The Courts can declare a contract vague, unenforceable and hence void even if it was beyond pleadings: High Court of Himachal Pradesh

Vague and unspecific agreements will not be legally enforceable since there is no consensus ad idem. Consequently, if the courts provide relief under Section 9 of the Specific Relief Act, 1963 by dismissing the suit even if it was beyond what was pleaded, such relief is a discretionary and equitable relief, thus is legally sustainable. This auspicious judgment was passed by the High Court of Himachal Pradesh in the matter of RAM LAL V. OM PARKASH & ANR. [REGULAR SECOND APPEAL NO. 87 OF 2009] by Honourable Justice Jyotsna Rewal Dua.

The suit was filed by the plaintiff for possession through the specific performance of an agreement by way of execution of sale deed. The parties to the suit had executed an agreement to sell, the consideration of sale was partly paid by the plaintiff yet the defendants did not execute the sale deed. Consequently, the plaintiff filed for recovery.

The defendants admitted their joint ownership and possession over the suit land but denied execution of the agreement in question on grounds of it being a forged document not bearing their signatures. Additionally, they argued that the plaintiff provided money as a part of a Committee which was duly paid back as a result of which Learned Courts held that, “The agreement was vague document and incapable of enforcement since the plaintiff could not prove the execution of this agreement in accordance with the law.” Hence, the aggrieved plaintiff took his third chance by way of an instant regular second appeal.

The High Court observed that the document was in Punjabi and ordered for it to be translated into either Hindi/English since it was a material document around which the entire case revolved. The Court then deliberated upon the questions of law as to whether specific relief can be granted under Section 9 of the Specific Relief Act, 1963.

The Court relied on the case Pawan Kumar Dutt and Another Vs. Shakuntala Devi and Others (2010) 15 SCC 601 to state that, “suit for specific performance could not be decreed for want of certainty as to the description of the suit property.” As per the material on record, it was observed that “the agreement was indeed vague since neither the land in question nor the house involved has been identified in the agreement.”. Additionally, the parties had no consensus ad idem as to the area of land being sold.

The Court held that “All material aspects which needed to be reflected with certainty have been left in the realms of speculation. Neither the agreement gives out a clear identity of the land nor it spells out the boundaries. Even the area of the house-subject matter of the agreement is not correctly recorded therein. No ascertainable or determinative intention can be deciphered from this agreement. Such an agreement to sell is not capable of enforcement. Its specific performance cannot be granted.

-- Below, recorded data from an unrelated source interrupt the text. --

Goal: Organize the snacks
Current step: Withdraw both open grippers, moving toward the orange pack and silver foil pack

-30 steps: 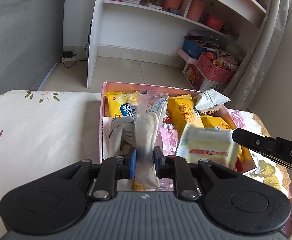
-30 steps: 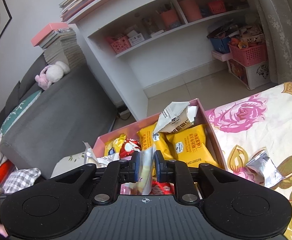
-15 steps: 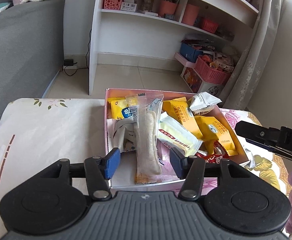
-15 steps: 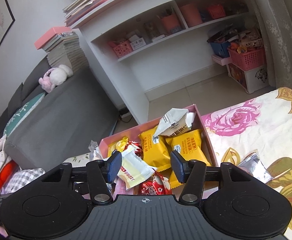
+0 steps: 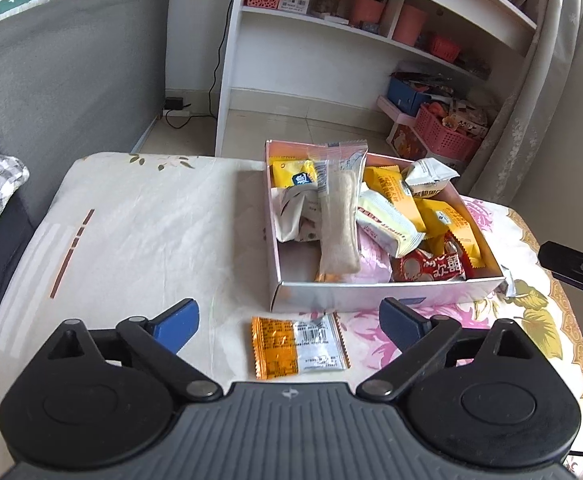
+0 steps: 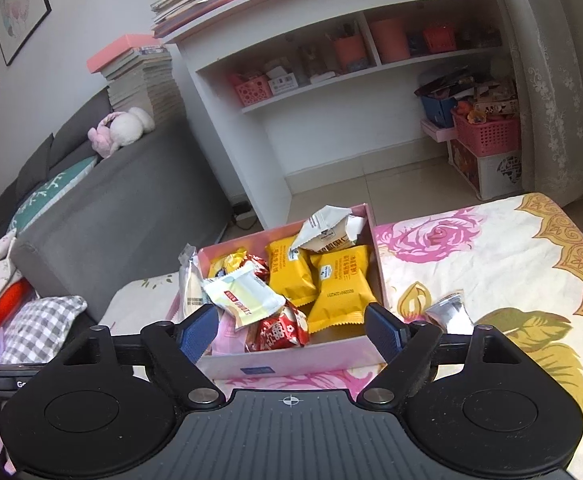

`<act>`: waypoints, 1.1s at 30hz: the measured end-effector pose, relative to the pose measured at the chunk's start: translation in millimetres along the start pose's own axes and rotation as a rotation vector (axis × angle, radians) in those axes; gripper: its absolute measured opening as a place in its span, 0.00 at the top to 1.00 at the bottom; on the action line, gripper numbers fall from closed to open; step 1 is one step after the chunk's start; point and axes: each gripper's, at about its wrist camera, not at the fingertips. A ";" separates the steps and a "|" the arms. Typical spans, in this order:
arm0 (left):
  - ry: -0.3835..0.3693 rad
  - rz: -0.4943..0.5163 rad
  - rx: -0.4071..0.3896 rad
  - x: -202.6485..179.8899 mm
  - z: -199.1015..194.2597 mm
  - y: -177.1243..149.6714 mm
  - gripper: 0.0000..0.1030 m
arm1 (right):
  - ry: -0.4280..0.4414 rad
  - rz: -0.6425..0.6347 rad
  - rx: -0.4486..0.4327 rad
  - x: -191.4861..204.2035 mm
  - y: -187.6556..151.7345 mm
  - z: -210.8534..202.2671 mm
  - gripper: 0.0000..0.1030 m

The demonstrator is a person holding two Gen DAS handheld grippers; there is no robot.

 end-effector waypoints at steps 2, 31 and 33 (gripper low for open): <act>0.010 -0.012 -0.004 2.9 -0.8 -10.6 0.01 | -0.036 -0.029 -0.019 -1.1 -6.4 -4.4 0.09; 0.116 0.025 -0.046 -16.0 50.1 -62.9 0.00 | -0.350 -0.204 0.125 -68.7 -62.0 34.1 0.08; 0.138 0.016 -0.054 -18.5 53.5 -60.2 0.00 | -0.354 -0.188 0.139 -73.7 -60.1 41.5 0.08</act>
Point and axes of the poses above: each gripper's, at about its wrist camera, not at the fingertips, and z roughly the way its jaws point, x to its left, y to its top, and after that the axes turned 9 degrees about x, right-handed
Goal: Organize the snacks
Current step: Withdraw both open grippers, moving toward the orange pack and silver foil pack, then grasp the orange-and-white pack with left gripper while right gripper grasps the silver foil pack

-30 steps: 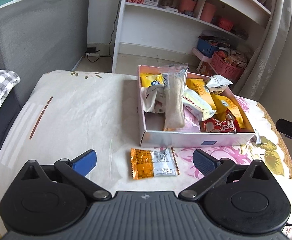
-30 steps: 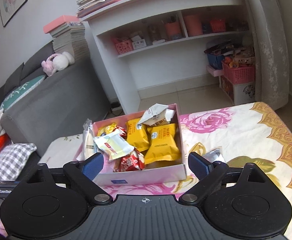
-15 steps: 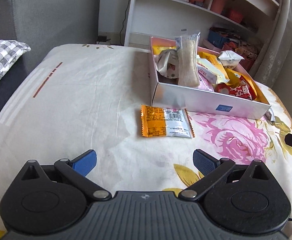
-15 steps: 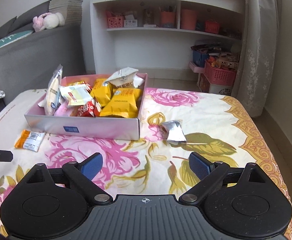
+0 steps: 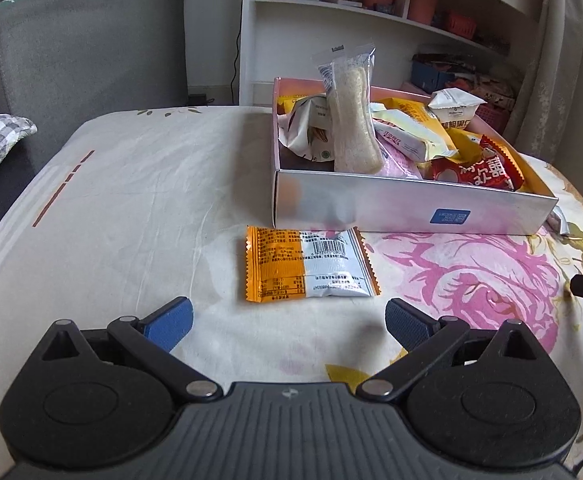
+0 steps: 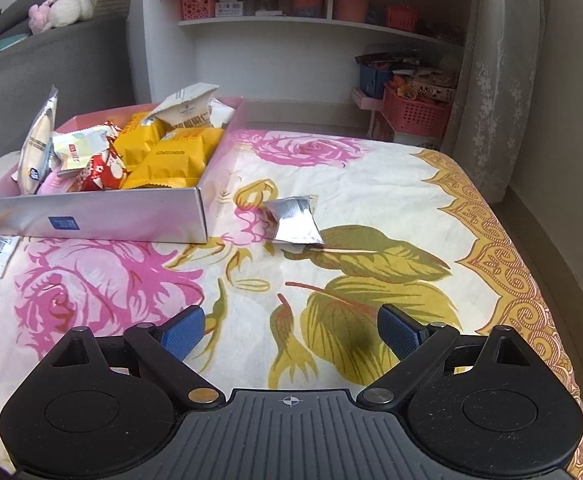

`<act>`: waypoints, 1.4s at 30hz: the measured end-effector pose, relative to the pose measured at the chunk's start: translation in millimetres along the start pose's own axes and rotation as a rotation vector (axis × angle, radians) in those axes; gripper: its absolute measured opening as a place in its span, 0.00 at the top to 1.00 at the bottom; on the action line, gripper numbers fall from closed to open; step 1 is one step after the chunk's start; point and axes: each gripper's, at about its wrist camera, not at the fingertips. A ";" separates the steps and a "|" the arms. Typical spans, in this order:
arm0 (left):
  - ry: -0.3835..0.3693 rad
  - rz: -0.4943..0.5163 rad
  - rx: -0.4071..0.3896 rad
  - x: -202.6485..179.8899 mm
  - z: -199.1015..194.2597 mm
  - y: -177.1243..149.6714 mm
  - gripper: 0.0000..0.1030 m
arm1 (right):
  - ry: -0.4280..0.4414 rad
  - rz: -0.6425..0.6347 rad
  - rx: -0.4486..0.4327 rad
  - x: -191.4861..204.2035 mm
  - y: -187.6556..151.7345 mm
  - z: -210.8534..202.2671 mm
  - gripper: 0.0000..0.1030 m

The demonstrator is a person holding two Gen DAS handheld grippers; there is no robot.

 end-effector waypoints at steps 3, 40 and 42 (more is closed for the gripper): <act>0.035 -0.006 -0.009 -5.8 3.8 2.4 0.00 | 0.011 0.028 0.005 -4.8 4.4 9.7 0.07; 0.006 -0.025 -0.006 -13.5 -2.1 14.0 0.49 | 0.055 0.016 -0.091 7.0 46.5 28.0 0.70; 0.000 -0.029 0.002 -11.9 -3.0 15.0 0.50 | 0.057 0.021 -0.103 6.5 47.3 21.2 0.70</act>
Point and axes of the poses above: each gripper's, at about its wrist camera, not at the fingertips, and z roughly the way its jaws point, x to its left, y to its top, and after that the axes turned 9 degrees about x, right-handed
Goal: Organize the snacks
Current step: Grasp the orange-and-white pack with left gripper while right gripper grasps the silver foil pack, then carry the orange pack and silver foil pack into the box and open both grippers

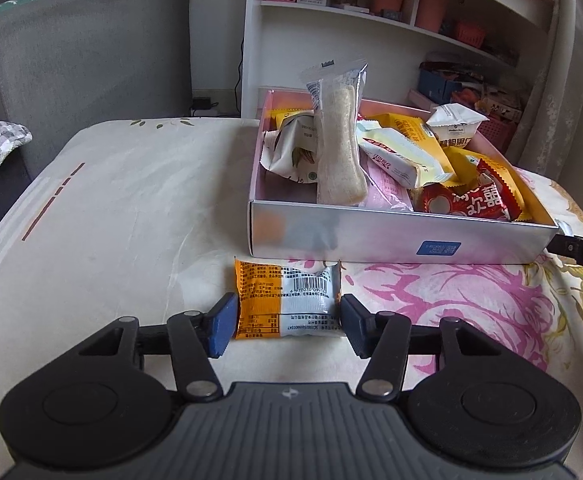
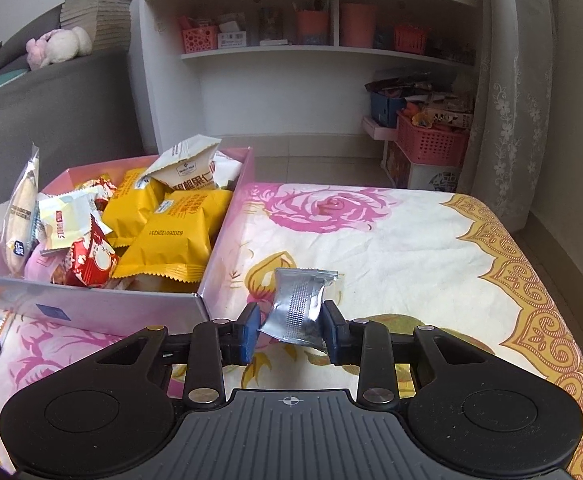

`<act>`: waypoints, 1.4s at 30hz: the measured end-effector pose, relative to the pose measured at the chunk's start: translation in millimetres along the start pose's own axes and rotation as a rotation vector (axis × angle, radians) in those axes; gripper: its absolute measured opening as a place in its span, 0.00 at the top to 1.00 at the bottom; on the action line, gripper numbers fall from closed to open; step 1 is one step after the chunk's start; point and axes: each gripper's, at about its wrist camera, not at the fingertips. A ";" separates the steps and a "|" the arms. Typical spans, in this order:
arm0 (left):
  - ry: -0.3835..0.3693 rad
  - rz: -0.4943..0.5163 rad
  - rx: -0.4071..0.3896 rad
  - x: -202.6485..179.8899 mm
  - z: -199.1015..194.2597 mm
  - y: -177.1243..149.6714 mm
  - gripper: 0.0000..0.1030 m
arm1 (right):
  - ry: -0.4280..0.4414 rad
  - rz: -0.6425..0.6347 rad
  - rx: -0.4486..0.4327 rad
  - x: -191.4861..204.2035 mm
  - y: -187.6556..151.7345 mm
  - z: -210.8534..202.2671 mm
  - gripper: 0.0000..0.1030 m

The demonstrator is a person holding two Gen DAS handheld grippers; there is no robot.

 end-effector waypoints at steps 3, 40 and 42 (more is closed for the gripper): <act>-0.012 -0.005 0.010 2.9 -1.8 -0.1 0.51 | 0.006 0.008 -0.011 -0.2 2.2 -10.7 0.70; -0.257 -0.045 -0.042 2.5 -55.7 25.9 0.58 | 0.196 0.106 -0.019 50.1 11.2 -76.0 0.69; -0.273 -0.048 -0.055 -2.7 -56.0 29.4 0.58 | 0.214 0.156 -0.022 49.9 15.2 -73.2 0.69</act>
Point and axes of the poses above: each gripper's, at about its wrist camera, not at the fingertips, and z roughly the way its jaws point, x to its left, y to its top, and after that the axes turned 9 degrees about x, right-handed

Additionally, the court in response to the plaintiff’s argument of unlawful dismissal of the suit by the lower court since grounds of dismissal was beyond pleading, relied on the Apex Courts judgement in Keshav Lal Lallubhai Patel Vs. Lalbhai Tribumlal Mills AIR 1958 SC 512 to state that, “plea raised is a plea of law based solely upon the construction of the letter which is the basis of the case for the extension of time for the performance of the contract and so it was competent to the appeal court to allow such a plea to be raised under Order 41 Rule 2 of the Code of Civil Procedure. If, on fair construction, the condition mentioned in the document is held to be vague or uncertain, no evidence can be admitted to remove the said vagueness or uncertainty.”

Also, grounds for granting specific relief are discretionary and equitable relief as iterated by the SC in 2019 (3) SCC 704 titled Kamal Kumar Vs. Premlata Joshi & Others, hence, “when it is unclear whether the agreement was executed in respect to the land or was in regarding sale of the house and also the terms of the agreement were unclear to one party due to language barrier the court will not evaluate the  validity of signature by seeking expert opinion since the plaintiff miserably failed to prove due execution of the agreement.”

Therefore, the High Court held that the appeal is dismissed since “The agreement dated 6.11.1992 is vague & void, therefore, not capable of being enforced. Plaintiff even otherwise has failed to prove its execution by the defendants in accordance with the law. No interference in concurrent dismissal of plaintiff’s suit by the learned Courts below is called for.”